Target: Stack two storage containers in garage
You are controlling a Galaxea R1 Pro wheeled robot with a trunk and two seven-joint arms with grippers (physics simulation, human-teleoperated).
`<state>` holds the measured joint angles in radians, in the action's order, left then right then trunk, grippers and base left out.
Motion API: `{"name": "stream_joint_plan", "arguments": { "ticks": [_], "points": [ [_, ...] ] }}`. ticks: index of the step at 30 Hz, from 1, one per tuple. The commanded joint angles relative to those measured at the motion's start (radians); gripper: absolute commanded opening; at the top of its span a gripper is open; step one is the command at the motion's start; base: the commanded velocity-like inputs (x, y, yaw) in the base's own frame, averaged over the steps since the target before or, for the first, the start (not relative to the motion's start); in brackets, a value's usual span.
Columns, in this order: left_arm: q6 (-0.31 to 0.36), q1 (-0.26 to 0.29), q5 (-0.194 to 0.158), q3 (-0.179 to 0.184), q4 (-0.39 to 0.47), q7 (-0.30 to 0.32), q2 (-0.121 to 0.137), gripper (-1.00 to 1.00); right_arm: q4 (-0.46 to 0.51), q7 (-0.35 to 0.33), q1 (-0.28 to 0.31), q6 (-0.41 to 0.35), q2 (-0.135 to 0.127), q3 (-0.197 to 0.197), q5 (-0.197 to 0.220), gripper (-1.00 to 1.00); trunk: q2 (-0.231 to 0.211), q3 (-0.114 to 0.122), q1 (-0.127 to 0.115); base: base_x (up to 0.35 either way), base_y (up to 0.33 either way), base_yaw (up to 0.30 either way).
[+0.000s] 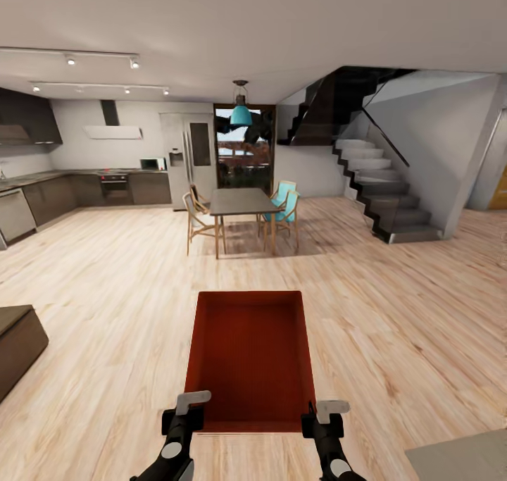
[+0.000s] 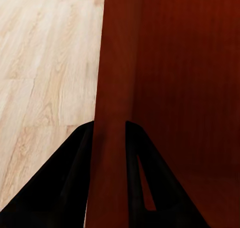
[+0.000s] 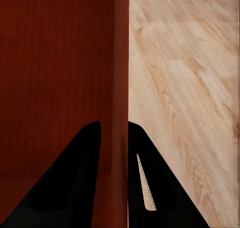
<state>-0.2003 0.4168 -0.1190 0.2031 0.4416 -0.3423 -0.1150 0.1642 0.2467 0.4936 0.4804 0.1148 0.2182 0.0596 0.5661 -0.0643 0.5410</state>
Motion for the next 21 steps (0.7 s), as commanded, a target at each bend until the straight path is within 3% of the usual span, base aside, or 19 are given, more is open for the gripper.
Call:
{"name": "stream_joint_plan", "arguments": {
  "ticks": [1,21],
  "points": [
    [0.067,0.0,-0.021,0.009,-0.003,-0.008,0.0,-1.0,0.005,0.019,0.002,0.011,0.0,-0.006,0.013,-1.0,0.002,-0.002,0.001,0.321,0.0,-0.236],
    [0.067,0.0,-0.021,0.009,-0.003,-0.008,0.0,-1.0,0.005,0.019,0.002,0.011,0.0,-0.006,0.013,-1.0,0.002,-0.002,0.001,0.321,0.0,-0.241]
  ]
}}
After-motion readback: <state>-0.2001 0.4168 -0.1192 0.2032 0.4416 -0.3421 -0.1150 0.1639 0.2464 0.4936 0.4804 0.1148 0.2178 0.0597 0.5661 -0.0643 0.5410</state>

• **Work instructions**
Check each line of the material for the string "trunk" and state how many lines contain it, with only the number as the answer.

• **Result below**
3